- WORK ORDER
The line containing "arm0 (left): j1" marks the end; write out exactly every line from the start of the data up to and including it, without the pictures.

- EXTRACTED INFORMATION

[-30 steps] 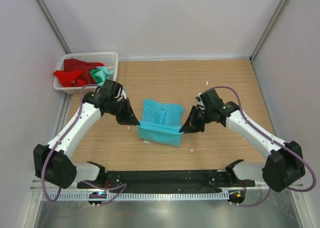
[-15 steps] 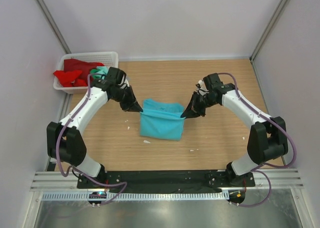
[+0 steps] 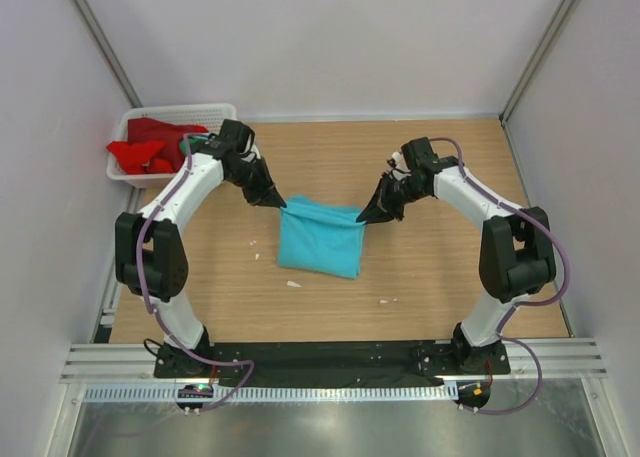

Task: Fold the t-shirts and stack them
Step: Fold the tshirt

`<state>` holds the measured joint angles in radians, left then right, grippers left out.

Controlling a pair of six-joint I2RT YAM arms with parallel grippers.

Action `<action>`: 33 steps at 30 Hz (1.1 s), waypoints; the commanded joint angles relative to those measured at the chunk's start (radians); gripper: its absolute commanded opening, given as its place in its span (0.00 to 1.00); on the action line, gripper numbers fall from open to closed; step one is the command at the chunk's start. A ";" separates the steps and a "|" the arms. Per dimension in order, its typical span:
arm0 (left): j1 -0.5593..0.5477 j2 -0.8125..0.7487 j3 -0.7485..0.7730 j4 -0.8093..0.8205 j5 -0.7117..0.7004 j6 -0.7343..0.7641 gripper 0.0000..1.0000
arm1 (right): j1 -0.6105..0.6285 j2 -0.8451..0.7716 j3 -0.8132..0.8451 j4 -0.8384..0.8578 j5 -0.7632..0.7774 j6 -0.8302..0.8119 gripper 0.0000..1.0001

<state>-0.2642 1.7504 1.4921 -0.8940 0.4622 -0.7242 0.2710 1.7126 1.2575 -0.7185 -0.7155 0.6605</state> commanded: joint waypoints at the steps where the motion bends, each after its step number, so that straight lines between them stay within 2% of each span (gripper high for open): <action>1: 0.022 0.041 0.066 0.020 0.010 0.032 0.00 | -0.013 0.022 0.066 0.031 -0.019 0.013 0.01; 17: 0.026 0.311 0.332 -0.006 0.046 0.085 0.00 | -0.070 0.159 0.121 0.109 -0.033 0.047 0.02; 20: 0.026 0.366 0.373 0.009 0.050 0.097 0.05 | -0.085 0.177 0.105 0.168 -0.013 0.082 0.04; 21: 0.026 0.385 0.399 0.006 0.038 0.120 0.09 | -0.096 0.185 0.094 0.195 -0.003 0.083 0.07; 22: 0.026 0.412 0.430 -0.017 -0.015 0.146 0.12 | -0.107 0.199 0.100 0.205 0.039 0.074 0.22; 23: 0.026 0.432 0.488 -0.019 -0.048 0.169 0.12 | -0.118 0.220 0.108 0.218 0.060 0.064 0.29; 25: 0.028 0.462 0.540 -0.020 -0.129 0.233 0.20 | -0.147 0.240 0.135 0.238 0.120 0.036 0.41; 27: 0.029 0.443 0.589 0.001 -0.226 0.258 0.32 | -0.167 0.278 0.239 0.170 0.139 -0.021 0.50; 29: 0.031 0.423 0.655 -0.037 -0.246 0.284 0.35 | -0.173 0.272 0.318 0.012 0.245 -0.129 0.53; 31: 0.031 0.367 0.659 -0.057 -0.243 0.286 0.36 | -0.171 0.217 0.336 -0.039 0.289 -0.169 0.56; 33: 0.029 0.315 0.562 -0.019 -0.150 0.273 0.36 | -0.168 0.177 0.280 -0.026 0.268 -0.185 0.56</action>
<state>-0.2386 2.1941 2.0857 -0.9192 0.2775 -0.4881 0.0872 2.0003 1.5333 -0.6632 -0.5049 0.5762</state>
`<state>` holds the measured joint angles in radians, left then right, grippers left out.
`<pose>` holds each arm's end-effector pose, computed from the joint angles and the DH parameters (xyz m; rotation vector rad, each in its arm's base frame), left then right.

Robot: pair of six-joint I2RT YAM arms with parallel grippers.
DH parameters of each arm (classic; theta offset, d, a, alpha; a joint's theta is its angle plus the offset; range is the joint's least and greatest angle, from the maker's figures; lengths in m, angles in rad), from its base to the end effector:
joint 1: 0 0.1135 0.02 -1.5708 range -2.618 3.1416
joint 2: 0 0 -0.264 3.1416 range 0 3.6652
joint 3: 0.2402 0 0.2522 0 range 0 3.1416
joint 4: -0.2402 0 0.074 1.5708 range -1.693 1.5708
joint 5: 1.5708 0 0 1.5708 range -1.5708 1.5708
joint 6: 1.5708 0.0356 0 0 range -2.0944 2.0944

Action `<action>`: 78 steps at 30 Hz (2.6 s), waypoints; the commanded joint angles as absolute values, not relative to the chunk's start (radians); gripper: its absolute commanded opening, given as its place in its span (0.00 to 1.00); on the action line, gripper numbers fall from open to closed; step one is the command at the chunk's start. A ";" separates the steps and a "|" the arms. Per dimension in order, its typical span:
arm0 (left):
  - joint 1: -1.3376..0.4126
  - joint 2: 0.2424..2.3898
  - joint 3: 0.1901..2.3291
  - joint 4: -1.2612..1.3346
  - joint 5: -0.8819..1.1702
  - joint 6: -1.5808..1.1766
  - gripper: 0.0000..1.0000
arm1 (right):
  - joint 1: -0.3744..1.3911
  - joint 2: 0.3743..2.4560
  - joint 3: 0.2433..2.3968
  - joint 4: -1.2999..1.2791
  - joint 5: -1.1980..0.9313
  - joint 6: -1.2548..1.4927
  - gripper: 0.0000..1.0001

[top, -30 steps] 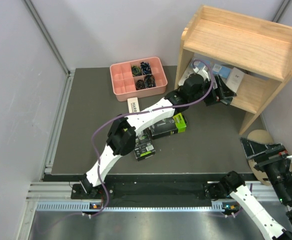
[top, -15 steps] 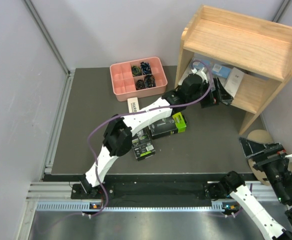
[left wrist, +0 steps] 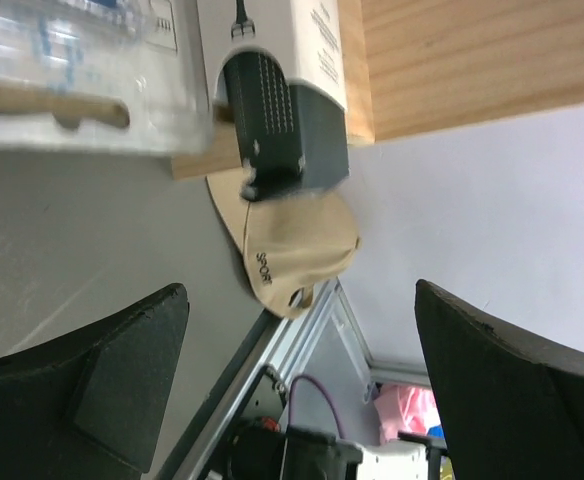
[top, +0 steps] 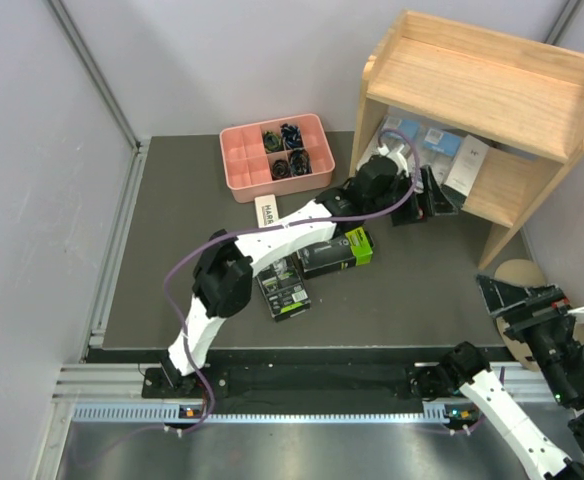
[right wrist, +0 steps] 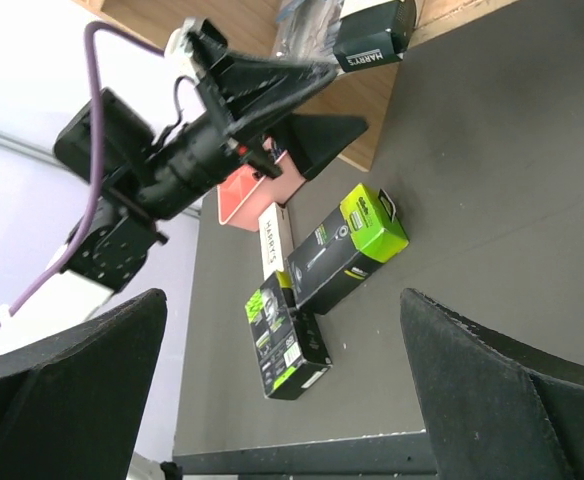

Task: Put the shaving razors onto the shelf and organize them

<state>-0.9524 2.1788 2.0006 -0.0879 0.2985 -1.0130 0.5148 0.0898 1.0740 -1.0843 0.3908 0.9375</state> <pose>0.2968 -0.4353 0.3174 0.1823 2.1631 -1.5506 -0.0377 -0.0369 0.3637 0.6523 1.5937 0.7673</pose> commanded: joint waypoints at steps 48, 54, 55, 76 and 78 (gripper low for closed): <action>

- ANSWER TO THE PROBLEM
[-30 steps] 
[-15 steps] 
[+0 steps] 

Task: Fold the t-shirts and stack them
Step: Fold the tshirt

`<state>` holds the measured joint angles in radians, left then right, grippers left out.

Controlling a pair of six-joint I2RT YAM arms with parallel grippers.

Action `<action>`: 33 steps at 30 Hz (1.1 s), waypoints; the commanded joint angles relative to those measured at the chunk's start (radians); gripper: its absolute commanded opening, given as its place in its span (0.00 to 1.00); on the action line, gripper numbers fall from open to closed; step one is the command at the chunk's start. A ";" separates the steps and a "|" the arms. Per dimension in order, its typical span:
arm0 (left): j1 -0.5593..0.5477 j2 -0.8125..0.7487 j3 -0.7485..0.7730 j4 -0.8093..0.8205 j5 -0.7117..0.7004 j6 -0.7343..0.7641 gripper 0.0000..1.0000

This exercise has been fully answered.